** Opening Supplied records block **
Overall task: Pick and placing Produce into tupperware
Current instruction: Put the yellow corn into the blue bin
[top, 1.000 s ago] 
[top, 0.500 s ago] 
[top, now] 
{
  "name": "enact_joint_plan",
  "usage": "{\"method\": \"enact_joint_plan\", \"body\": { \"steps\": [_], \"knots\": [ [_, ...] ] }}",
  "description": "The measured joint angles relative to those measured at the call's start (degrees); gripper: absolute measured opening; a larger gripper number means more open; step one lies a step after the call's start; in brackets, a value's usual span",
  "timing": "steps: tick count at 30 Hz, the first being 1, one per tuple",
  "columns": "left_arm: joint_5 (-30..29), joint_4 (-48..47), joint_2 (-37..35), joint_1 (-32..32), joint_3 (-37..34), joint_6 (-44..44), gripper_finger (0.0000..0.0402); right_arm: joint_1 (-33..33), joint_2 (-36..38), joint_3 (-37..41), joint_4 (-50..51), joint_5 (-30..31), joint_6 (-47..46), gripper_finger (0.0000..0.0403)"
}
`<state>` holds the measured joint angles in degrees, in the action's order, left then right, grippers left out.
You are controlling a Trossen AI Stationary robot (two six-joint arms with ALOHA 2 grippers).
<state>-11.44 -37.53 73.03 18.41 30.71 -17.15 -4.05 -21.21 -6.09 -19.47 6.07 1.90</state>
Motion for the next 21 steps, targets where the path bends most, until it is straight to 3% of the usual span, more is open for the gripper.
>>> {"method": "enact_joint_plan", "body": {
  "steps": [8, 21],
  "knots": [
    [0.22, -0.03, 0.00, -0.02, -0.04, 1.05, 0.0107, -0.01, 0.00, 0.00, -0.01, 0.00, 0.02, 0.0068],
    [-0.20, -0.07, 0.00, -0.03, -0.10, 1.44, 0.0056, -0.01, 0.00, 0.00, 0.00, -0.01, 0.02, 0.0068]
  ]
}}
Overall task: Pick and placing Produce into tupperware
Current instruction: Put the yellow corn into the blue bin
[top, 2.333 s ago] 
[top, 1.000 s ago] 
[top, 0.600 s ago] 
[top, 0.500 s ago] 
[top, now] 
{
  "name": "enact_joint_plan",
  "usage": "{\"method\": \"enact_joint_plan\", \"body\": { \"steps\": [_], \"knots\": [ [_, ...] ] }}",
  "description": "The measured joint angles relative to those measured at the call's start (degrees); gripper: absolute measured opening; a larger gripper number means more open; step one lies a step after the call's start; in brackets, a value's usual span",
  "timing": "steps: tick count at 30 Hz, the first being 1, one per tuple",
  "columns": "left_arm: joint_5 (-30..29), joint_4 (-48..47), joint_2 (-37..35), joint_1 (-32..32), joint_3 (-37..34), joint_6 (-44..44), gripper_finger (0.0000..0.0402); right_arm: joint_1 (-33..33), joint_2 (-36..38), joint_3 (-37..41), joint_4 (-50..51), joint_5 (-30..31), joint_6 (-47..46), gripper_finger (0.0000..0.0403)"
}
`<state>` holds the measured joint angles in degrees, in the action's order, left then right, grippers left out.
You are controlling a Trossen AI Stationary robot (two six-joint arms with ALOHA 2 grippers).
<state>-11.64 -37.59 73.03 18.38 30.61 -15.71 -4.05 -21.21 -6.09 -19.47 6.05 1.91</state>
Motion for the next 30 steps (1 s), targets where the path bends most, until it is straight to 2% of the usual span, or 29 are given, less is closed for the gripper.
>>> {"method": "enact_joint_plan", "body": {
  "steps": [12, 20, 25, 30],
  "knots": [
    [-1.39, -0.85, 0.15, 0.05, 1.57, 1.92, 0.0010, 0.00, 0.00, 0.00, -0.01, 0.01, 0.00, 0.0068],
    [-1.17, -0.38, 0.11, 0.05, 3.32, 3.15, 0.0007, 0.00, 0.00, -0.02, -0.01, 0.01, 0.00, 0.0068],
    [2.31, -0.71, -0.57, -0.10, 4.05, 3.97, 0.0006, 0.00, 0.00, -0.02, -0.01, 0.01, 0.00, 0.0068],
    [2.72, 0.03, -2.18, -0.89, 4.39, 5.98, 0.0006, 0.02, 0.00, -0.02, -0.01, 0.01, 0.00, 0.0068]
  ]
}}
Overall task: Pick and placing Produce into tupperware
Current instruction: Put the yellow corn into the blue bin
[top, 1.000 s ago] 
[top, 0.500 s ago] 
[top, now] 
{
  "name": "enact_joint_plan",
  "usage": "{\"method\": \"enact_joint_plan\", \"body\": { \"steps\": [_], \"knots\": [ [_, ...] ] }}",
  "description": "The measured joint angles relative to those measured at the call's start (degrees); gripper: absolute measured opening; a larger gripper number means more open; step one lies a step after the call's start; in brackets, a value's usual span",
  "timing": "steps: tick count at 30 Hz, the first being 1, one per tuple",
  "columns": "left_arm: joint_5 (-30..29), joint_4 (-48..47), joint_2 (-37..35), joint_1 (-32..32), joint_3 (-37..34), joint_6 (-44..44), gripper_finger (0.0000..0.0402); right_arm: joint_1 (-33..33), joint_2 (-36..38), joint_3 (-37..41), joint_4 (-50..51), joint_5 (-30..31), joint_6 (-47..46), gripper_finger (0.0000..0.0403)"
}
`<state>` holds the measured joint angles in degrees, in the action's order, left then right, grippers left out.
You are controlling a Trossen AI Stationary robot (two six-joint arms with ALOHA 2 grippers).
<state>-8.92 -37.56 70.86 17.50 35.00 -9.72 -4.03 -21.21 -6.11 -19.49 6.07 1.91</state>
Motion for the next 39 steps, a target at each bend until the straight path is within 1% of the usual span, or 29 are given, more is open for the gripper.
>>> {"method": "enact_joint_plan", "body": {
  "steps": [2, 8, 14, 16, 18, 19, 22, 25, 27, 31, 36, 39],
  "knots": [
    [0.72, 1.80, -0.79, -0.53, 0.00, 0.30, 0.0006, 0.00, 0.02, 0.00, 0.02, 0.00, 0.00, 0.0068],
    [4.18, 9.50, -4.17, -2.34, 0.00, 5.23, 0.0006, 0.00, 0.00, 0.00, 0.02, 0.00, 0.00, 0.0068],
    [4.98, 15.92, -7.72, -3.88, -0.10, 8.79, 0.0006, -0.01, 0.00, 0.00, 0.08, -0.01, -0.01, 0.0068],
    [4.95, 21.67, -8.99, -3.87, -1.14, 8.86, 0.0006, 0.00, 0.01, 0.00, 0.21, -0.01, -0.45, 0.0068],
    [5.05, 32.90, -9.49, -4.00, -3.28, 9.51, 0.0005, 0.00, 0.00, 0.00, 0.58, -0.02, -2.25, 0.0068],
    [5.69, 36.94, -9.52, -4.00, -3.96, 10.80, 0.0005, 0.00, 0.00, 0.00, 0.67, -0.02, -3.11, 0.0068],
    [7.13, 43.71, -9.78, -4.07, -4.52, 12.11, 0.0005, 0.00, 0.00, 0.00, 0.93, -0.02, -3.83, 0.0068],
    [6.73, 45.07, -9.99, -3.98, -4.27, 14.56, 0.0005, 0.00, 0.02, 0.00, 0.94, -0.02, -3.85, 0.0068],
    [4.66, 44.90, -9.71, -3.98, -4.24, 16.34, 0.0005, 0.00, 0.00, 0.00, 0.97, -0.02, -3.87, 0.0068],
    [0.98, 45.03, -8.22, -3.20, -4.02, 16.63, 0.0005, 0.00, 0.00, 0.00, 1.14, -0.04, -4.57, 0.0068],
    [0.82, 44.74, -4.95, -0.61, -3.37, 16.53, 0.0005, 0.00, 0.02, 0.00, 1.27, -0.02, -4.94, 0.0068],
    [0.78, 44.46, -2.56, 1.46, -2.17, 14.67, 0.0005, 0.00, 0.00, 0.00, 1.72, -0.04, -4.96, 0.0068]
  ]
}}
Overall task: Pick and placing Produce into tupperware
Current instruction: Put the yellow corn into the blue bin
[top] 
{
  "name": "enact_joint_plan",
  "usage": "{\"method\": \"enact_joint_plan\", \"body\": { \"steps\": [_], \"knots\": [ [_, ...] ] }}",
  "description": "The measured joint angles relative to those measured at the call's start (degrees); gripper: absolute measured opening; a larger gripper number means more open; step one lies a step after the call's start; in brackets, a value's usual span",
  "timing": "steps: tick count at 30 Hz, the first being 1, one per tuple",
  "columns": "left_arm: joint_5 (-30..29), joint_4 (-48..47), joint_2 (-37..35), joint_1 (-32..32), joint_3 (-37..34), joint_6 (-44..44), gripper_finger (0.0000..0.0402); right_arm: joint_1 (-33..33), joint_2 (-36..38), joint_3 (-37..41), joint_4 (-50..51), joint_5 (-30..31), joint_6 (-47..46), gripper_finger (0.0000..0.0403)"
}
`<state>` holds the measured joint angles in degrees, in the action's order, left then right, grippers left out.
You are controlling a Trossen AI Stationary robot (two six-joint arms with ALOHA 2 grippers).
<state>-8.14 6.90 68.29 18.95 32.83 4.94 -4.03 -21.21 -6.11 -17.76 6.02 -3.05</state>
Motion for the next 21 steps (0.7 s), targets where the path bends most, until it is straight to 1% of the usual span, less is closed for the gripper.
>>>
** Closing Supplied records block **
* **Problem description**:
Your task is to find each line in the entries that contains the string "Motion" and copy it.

* **Completed exercise**:
Motion for the next 21 steps, targets where the path bends most, until it is straight to 3% of the usual span, more is open for the gripper.
Motion for the next 30 steps (1 s), targets where the path bends most, until it is straight to 2% of the usual span, or 29 are given, less is closed for the gripper.
Motion for the next 39 steps, a target at each bend until the straight path is within 1% of the usual span, or 29 are given, more is open for the gripper.
Motion for the next 21 steps (0.7 s), targets where the path bends most, until it is straight to 1% of the usual span, less is closed for the gripper.

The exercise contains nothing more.